START DATA PROVIDED

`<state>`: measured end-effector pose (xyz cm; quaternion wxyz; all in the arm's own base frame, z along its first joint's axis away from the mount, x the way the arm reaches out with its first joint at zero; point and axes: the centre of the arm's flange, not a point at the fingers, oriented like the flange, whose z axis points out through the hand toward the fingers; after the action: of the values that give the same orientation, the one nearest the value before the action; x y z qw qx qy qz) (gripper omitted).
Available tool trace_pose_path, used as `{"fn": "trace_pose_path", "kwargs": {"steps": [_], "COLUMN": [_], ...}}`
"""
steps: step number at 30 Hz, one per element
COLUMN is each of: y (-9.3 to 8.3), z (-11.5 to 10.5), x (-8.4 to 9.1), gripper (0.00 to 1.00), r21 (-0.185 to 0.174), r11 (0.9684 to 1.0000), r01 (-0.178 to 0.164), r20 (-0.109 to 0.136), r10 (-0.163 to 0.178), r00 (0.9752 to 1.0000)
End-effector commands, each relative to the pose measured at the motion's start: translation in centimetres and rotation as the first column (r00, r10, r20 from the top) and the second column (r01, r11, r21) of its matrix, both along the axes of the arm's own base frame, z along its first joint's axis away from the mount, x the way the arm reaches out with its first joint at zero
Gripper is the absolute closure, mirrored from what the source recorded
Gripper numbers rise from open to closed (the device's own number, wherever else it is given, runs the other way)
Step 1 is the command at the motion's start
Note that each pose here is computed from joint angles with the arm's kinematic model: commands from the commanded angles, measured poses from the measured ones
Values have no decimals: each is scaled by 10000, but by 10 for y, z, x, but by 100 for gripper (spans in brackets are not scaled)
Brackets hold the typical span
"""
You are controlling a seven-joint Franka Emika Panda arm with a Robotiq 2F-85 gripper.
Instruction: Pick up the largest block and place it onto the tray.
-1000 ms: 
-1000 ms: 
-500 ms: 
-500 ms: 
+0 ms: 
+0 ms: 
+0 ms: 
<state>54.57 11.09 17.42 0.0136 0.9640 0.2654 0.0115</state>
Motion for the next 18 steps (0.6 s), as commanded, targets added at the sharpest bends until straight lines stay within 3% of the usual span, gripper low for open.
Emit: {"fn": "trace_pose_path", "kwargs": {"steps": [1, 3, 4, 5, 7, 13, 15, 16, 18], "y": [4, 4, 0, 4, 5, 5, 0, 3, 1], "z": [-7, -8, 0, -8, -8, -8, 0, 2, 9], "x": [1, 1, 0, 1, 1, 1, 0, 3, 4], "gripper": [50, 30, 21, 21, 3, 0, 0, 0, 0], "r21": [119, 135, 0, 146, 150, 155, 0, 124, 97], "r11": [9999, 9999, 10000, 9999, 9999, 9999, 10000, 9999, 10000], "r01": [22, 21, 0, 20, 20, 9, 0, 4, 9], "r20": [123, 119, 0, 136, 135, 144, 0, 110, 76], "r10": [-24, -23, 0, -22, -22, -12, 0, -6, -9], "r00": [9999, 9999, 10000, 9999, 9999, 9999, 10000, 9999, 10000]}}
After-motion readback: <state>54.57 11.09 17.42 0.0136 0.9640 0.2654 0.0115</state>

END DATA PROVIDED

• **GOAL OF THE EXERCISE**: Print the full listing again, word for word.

• **REPLY TO THE EXERCISE**:
`<state>`: measured end-effector pose (xyz cm; quaternion wxyz; all in the arm's own base frame, z along its first joint's axis away from the mount, x the way the arm reaches out with its first joint at zero; point and axes: the centre of the arm's flange, not a point at the fingers, oriented like the flange, whose z axis points out through the hand toward the fingers; after the action: of the values that give the same orientation, the one nearest the value before the action; x y z qw qx qy qz) (gripper omitted).
Available tool trace_pose_path, used as `{"fn": "trace_pose_path", "kwargs": {"steps": [_], "COLUMN": [_], ...}}`
"""
steps: step number at 30 Hz, one per element
COLUMN is each of: y (-9.3 to 8.3), z (-11.5 to 10.5), x (-8.4 to 9.1), gripper (0.00 to 1.00), r21 (-0.185 to 0.174), r11 (0.9684 to 1.0000), r01 (-0.178 to 0.164), r20 (-0.109 to 0.136), r10 (-0.163 to 0.178), r00 (0.9752 to 1.0000)
End-effector commands, each relative to the pose measured at the motion's start: translation in centimetres and rotation as the first column (r00, r10, r20 from the top) and the second column (r01, r11, r21) of its matrix, both along the axes of the arm's own base frame, z along its first joint's axis away from the mount, x the way the arm reaches out with its first joint at zero
Gripper is the absolute closure, mirrored from what the source recorded
Gripper numbers rise from open to closed (the device's own number, wherever else it is given, runs the other way)
Step 1 is the command at the motion's start
Note that each pose here is computed from joint angles with the arm's kinematic model: commands from the commanded angles, measured poses from the measured ones
Values have no decimals: each is scaled by 10000, but by 10 for y, z, x, but by 100 for gripper (spans in brackets are not scaled)
Brackets hold the typical span
"""
You are controlling a seven-joint Franka Emika Panda arm with a Robotiq 2F-85 gripper.
Instruction: Pick up the largest block and place it onto the tray.
-1000 ms: 
-1000 ms: 
-500 ms: 
-500 ms: 
+0 ms: 
+0 ms: 
+0 ms: 
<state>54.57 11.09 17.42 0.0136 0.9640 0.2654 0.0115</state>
Motion for the next 18 steps (0.6 s), as commanded, targets added at the sharpest bends until straight lines stay within 3% of the usual span, gripper low for open.
Emit: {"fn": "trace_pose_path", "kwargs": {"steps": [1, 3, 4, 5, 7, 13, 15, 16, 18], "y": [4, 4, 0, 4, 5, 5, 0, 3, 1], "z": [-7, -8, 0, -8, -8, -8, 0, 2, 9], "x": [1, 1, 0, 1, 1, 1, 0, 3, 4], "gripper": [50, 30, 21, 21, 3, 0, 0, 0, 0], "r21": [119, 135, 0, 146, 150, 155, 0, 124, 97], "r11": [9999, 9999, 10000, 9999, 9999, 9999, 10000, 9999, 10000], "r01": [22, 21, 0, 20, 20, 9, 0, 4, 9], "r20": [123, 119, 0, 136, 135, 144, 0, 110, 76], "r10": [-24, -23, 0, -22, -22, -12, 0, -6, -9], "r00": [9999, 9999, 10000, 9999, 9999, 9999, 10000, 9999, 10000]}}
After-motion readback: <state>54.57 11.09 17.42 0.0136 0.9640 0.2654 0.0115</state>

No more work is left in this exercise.